Сила воображения — наша последняя святыня.
Цитаты Паскаль Мерсье
Жизнь — это не то, что мы проживаем; она то, что мы живем в нашем представлении.
Требования, которые нам предъявляет жизнь, все вещи, с которыми мы должны разобраться, слишком необъятны и мощны, чтобы наши чувства могли выстоять под их напором.
Мы не должны, вздыхая, претерпевать разочарования, как нечто, без чего наша жизнь стала бы лучше. Мы должны их отыскивать, выслеживать, собирать.
Тот, кто действительно хочет знать, кто же он есть на самом деле, должен стать неутомимым, фанатичным коллекционером разочарований. И собирательство этого опыта должно стать манией, страстью всей его жизни, поскольку у него с отчетливой ясностью стоит перед глазами, что разочарование — это не жар разрушительного яда, разочарование — это успокоительный бальзам, утишающий жар.
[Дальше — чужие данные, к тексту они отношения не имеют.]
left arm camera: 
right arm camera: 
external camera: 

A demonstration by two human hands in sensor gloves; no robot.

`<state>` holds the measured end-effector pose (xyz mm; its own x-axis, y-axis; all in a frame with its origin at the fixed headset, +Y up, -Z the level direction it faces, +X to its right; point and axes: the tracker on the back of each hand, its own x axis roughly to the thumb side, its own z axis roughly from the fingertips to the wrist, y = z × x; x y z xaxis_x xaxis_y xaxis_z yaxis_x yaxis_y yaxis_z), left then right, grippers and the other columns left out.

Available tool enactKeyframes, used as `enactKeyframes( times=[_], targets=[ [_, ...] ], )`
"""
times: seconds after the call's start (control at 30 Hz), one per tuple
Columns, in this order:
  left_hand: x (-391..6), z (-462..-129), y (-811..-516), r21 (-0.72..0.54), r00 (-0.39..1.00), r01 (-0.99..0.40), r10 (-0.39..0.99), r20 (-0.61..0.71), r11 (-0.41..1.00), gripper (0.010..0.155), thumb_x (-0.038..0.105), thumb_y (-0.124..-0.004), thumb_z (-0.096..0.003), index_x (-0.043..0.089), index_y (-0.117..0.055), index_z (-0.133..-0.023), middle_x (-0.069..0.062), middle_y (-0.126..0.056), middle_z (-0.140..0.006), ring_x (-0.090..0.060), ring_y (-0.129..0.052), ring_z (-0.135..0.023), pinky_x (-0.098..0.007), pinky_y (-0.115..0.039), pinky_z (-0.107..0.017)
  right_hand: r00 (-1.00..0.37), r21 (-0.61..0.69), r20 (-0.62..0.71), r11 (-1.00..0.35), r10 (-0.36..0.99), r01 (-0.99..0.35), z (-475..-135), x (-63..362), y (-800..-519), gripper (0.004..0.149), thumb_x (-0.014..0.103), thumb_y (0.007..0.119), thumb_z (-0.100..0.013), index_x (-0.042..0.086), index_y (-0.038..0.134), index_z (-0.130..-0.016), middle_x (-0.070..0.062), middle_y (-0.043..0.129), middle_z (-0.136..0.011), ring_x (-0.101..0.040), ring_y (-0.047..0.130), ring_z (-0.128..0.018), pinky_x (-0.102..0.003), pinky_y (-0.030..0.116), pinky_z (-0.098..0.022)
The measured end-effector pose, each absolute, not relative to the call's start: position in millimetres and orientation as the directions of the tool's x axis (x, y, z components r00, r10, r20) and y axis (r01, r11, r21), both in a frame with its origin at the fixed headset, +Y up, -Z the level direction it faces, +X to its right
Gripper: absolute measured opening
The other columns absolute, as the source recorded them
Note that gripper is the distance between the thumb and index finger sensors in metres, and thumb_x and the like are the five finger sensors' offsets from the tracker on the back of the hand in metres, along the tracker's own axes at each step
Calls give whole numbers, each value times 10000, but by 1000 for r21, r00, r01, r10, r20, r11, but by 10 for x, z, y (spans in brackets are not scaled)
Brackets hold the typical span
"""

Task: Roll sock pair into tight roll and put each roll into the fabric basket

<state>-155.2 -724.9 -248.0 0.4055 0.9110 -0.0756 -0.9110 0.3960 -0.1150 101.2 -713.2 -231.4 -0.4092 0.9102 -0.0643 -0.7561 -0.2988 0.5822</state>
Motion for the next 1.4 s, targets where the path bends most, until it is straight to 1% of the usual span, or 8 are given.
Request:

Он очищает глаза, чтобы они видели истинные контуры нас самих.
Палачи — что те, во времена инквизиции, что нынешние, — они хорошо знают: не давай человеку возможности уйти в себя, ни на миг не оставляй в уединении, не выключай свет ни днем ни ночью, лиши его сна и покоя — и он заговорит. Пытки крадут наши души тем, что не дают остаться наедине с собой, а это нам нужно как воздух, чтобы дышать.
Эта заповедь, эта нелепая, извращенная заповедь «любить врага своего» измышлена для того, чтобы сломать человека, лишить его мужества и уверенности в себе и сделать податливым в руках тиранов, дабы не стало у него сил восставать, если потребуется, и с оружием.
Имена — лишь невидимые тени, в которые нас облачают другие, а мы — их.
Иногда боишься чего-то из-за того, что боишься чего-то другого.
Очертания родительских желаний и страхов раскаленным стилом пишутся в души малюток, а они пребывают в полной беспомощности и незнании, что с ними творят. Нам требуется целая жизнь, чтобы найти и расшифровать выжженный текст, но и тогда мы не будем уверены, что правильно поняли его.
Миллион упущенных возможностей перед лицом вечности ничто.
Если бы Иисуса казнили на гильотине, мы бы сейчас молились на её большое блестящее лезвие. Либо крестились перед электрическим стулом.
«Почему ты никогда не даешь отпор в жизни, когда так замечательно делаешь это в своей игре?» — не раз и не два задавала ему вопрос Флоранс. «Потому что считаю это глупостью, — отвечал он. — Человеку хватает и сражений с самим собой».
Бездельники — это авантюристы перед лицом смерти, крестоносцы, сражающиеся с диктатом спешки.
Есть «люди читающие» и «другие». К какой из категорий относится человек, видно сразу. И нет большего различия между людьми, чем это.
То, что они избегали смотреть друг на друга, связывало их еще большей близостью, чем скрещенные взгляды.
Не хотел бы я жить в мире без соборов. Мне нужны их красота и величие. Мне нужны они, чтобы противостоять обыденности мира. Хочу поднимать взор к их сияющим витражам и ослепляться их неземными красками. Мне нужен их блеск. Блеск, отвергающий серое единообразие униформ. Хочу, чтобы меня облекала строгая прохлада церквей. Мне нужна ее невозмутимая тишина. Мне нужна она против бездушного рева казарм и остроумной болтовни соплеменников. Я хочу слышать рокочущий голос органа, это половодье сверхъестественных звуков. Мне нужен он против пустячной бравурности маршей. <...> Я люблю читать мощные слова Библии. Мне нужна фантастическая сила ее поэзии. Мне нужна она против запущенности языка и диктатуры лозунгов. Мир без всех этих вещей — не тот мир, в котором я хотел бы жить.
Беда в том, что мы не можем обозреть нашу жизнь. Ни вглядеться в прошлое, ни увидеть будущее. Если что-то ладится, значит, просто повезло.
Вселенная существует сама по себе, и ей нет до нас никакого дела, абсолютно никакого.
Есть только три понятия, и только они: вожделение, симпатия и надежность. И все они преходящи. Быстрее всего уходит страсть, за ней следует симпатия и, к несчастью, чувство, что тебе с кем-то хорошо и надежно, тоже когда-то разбивается.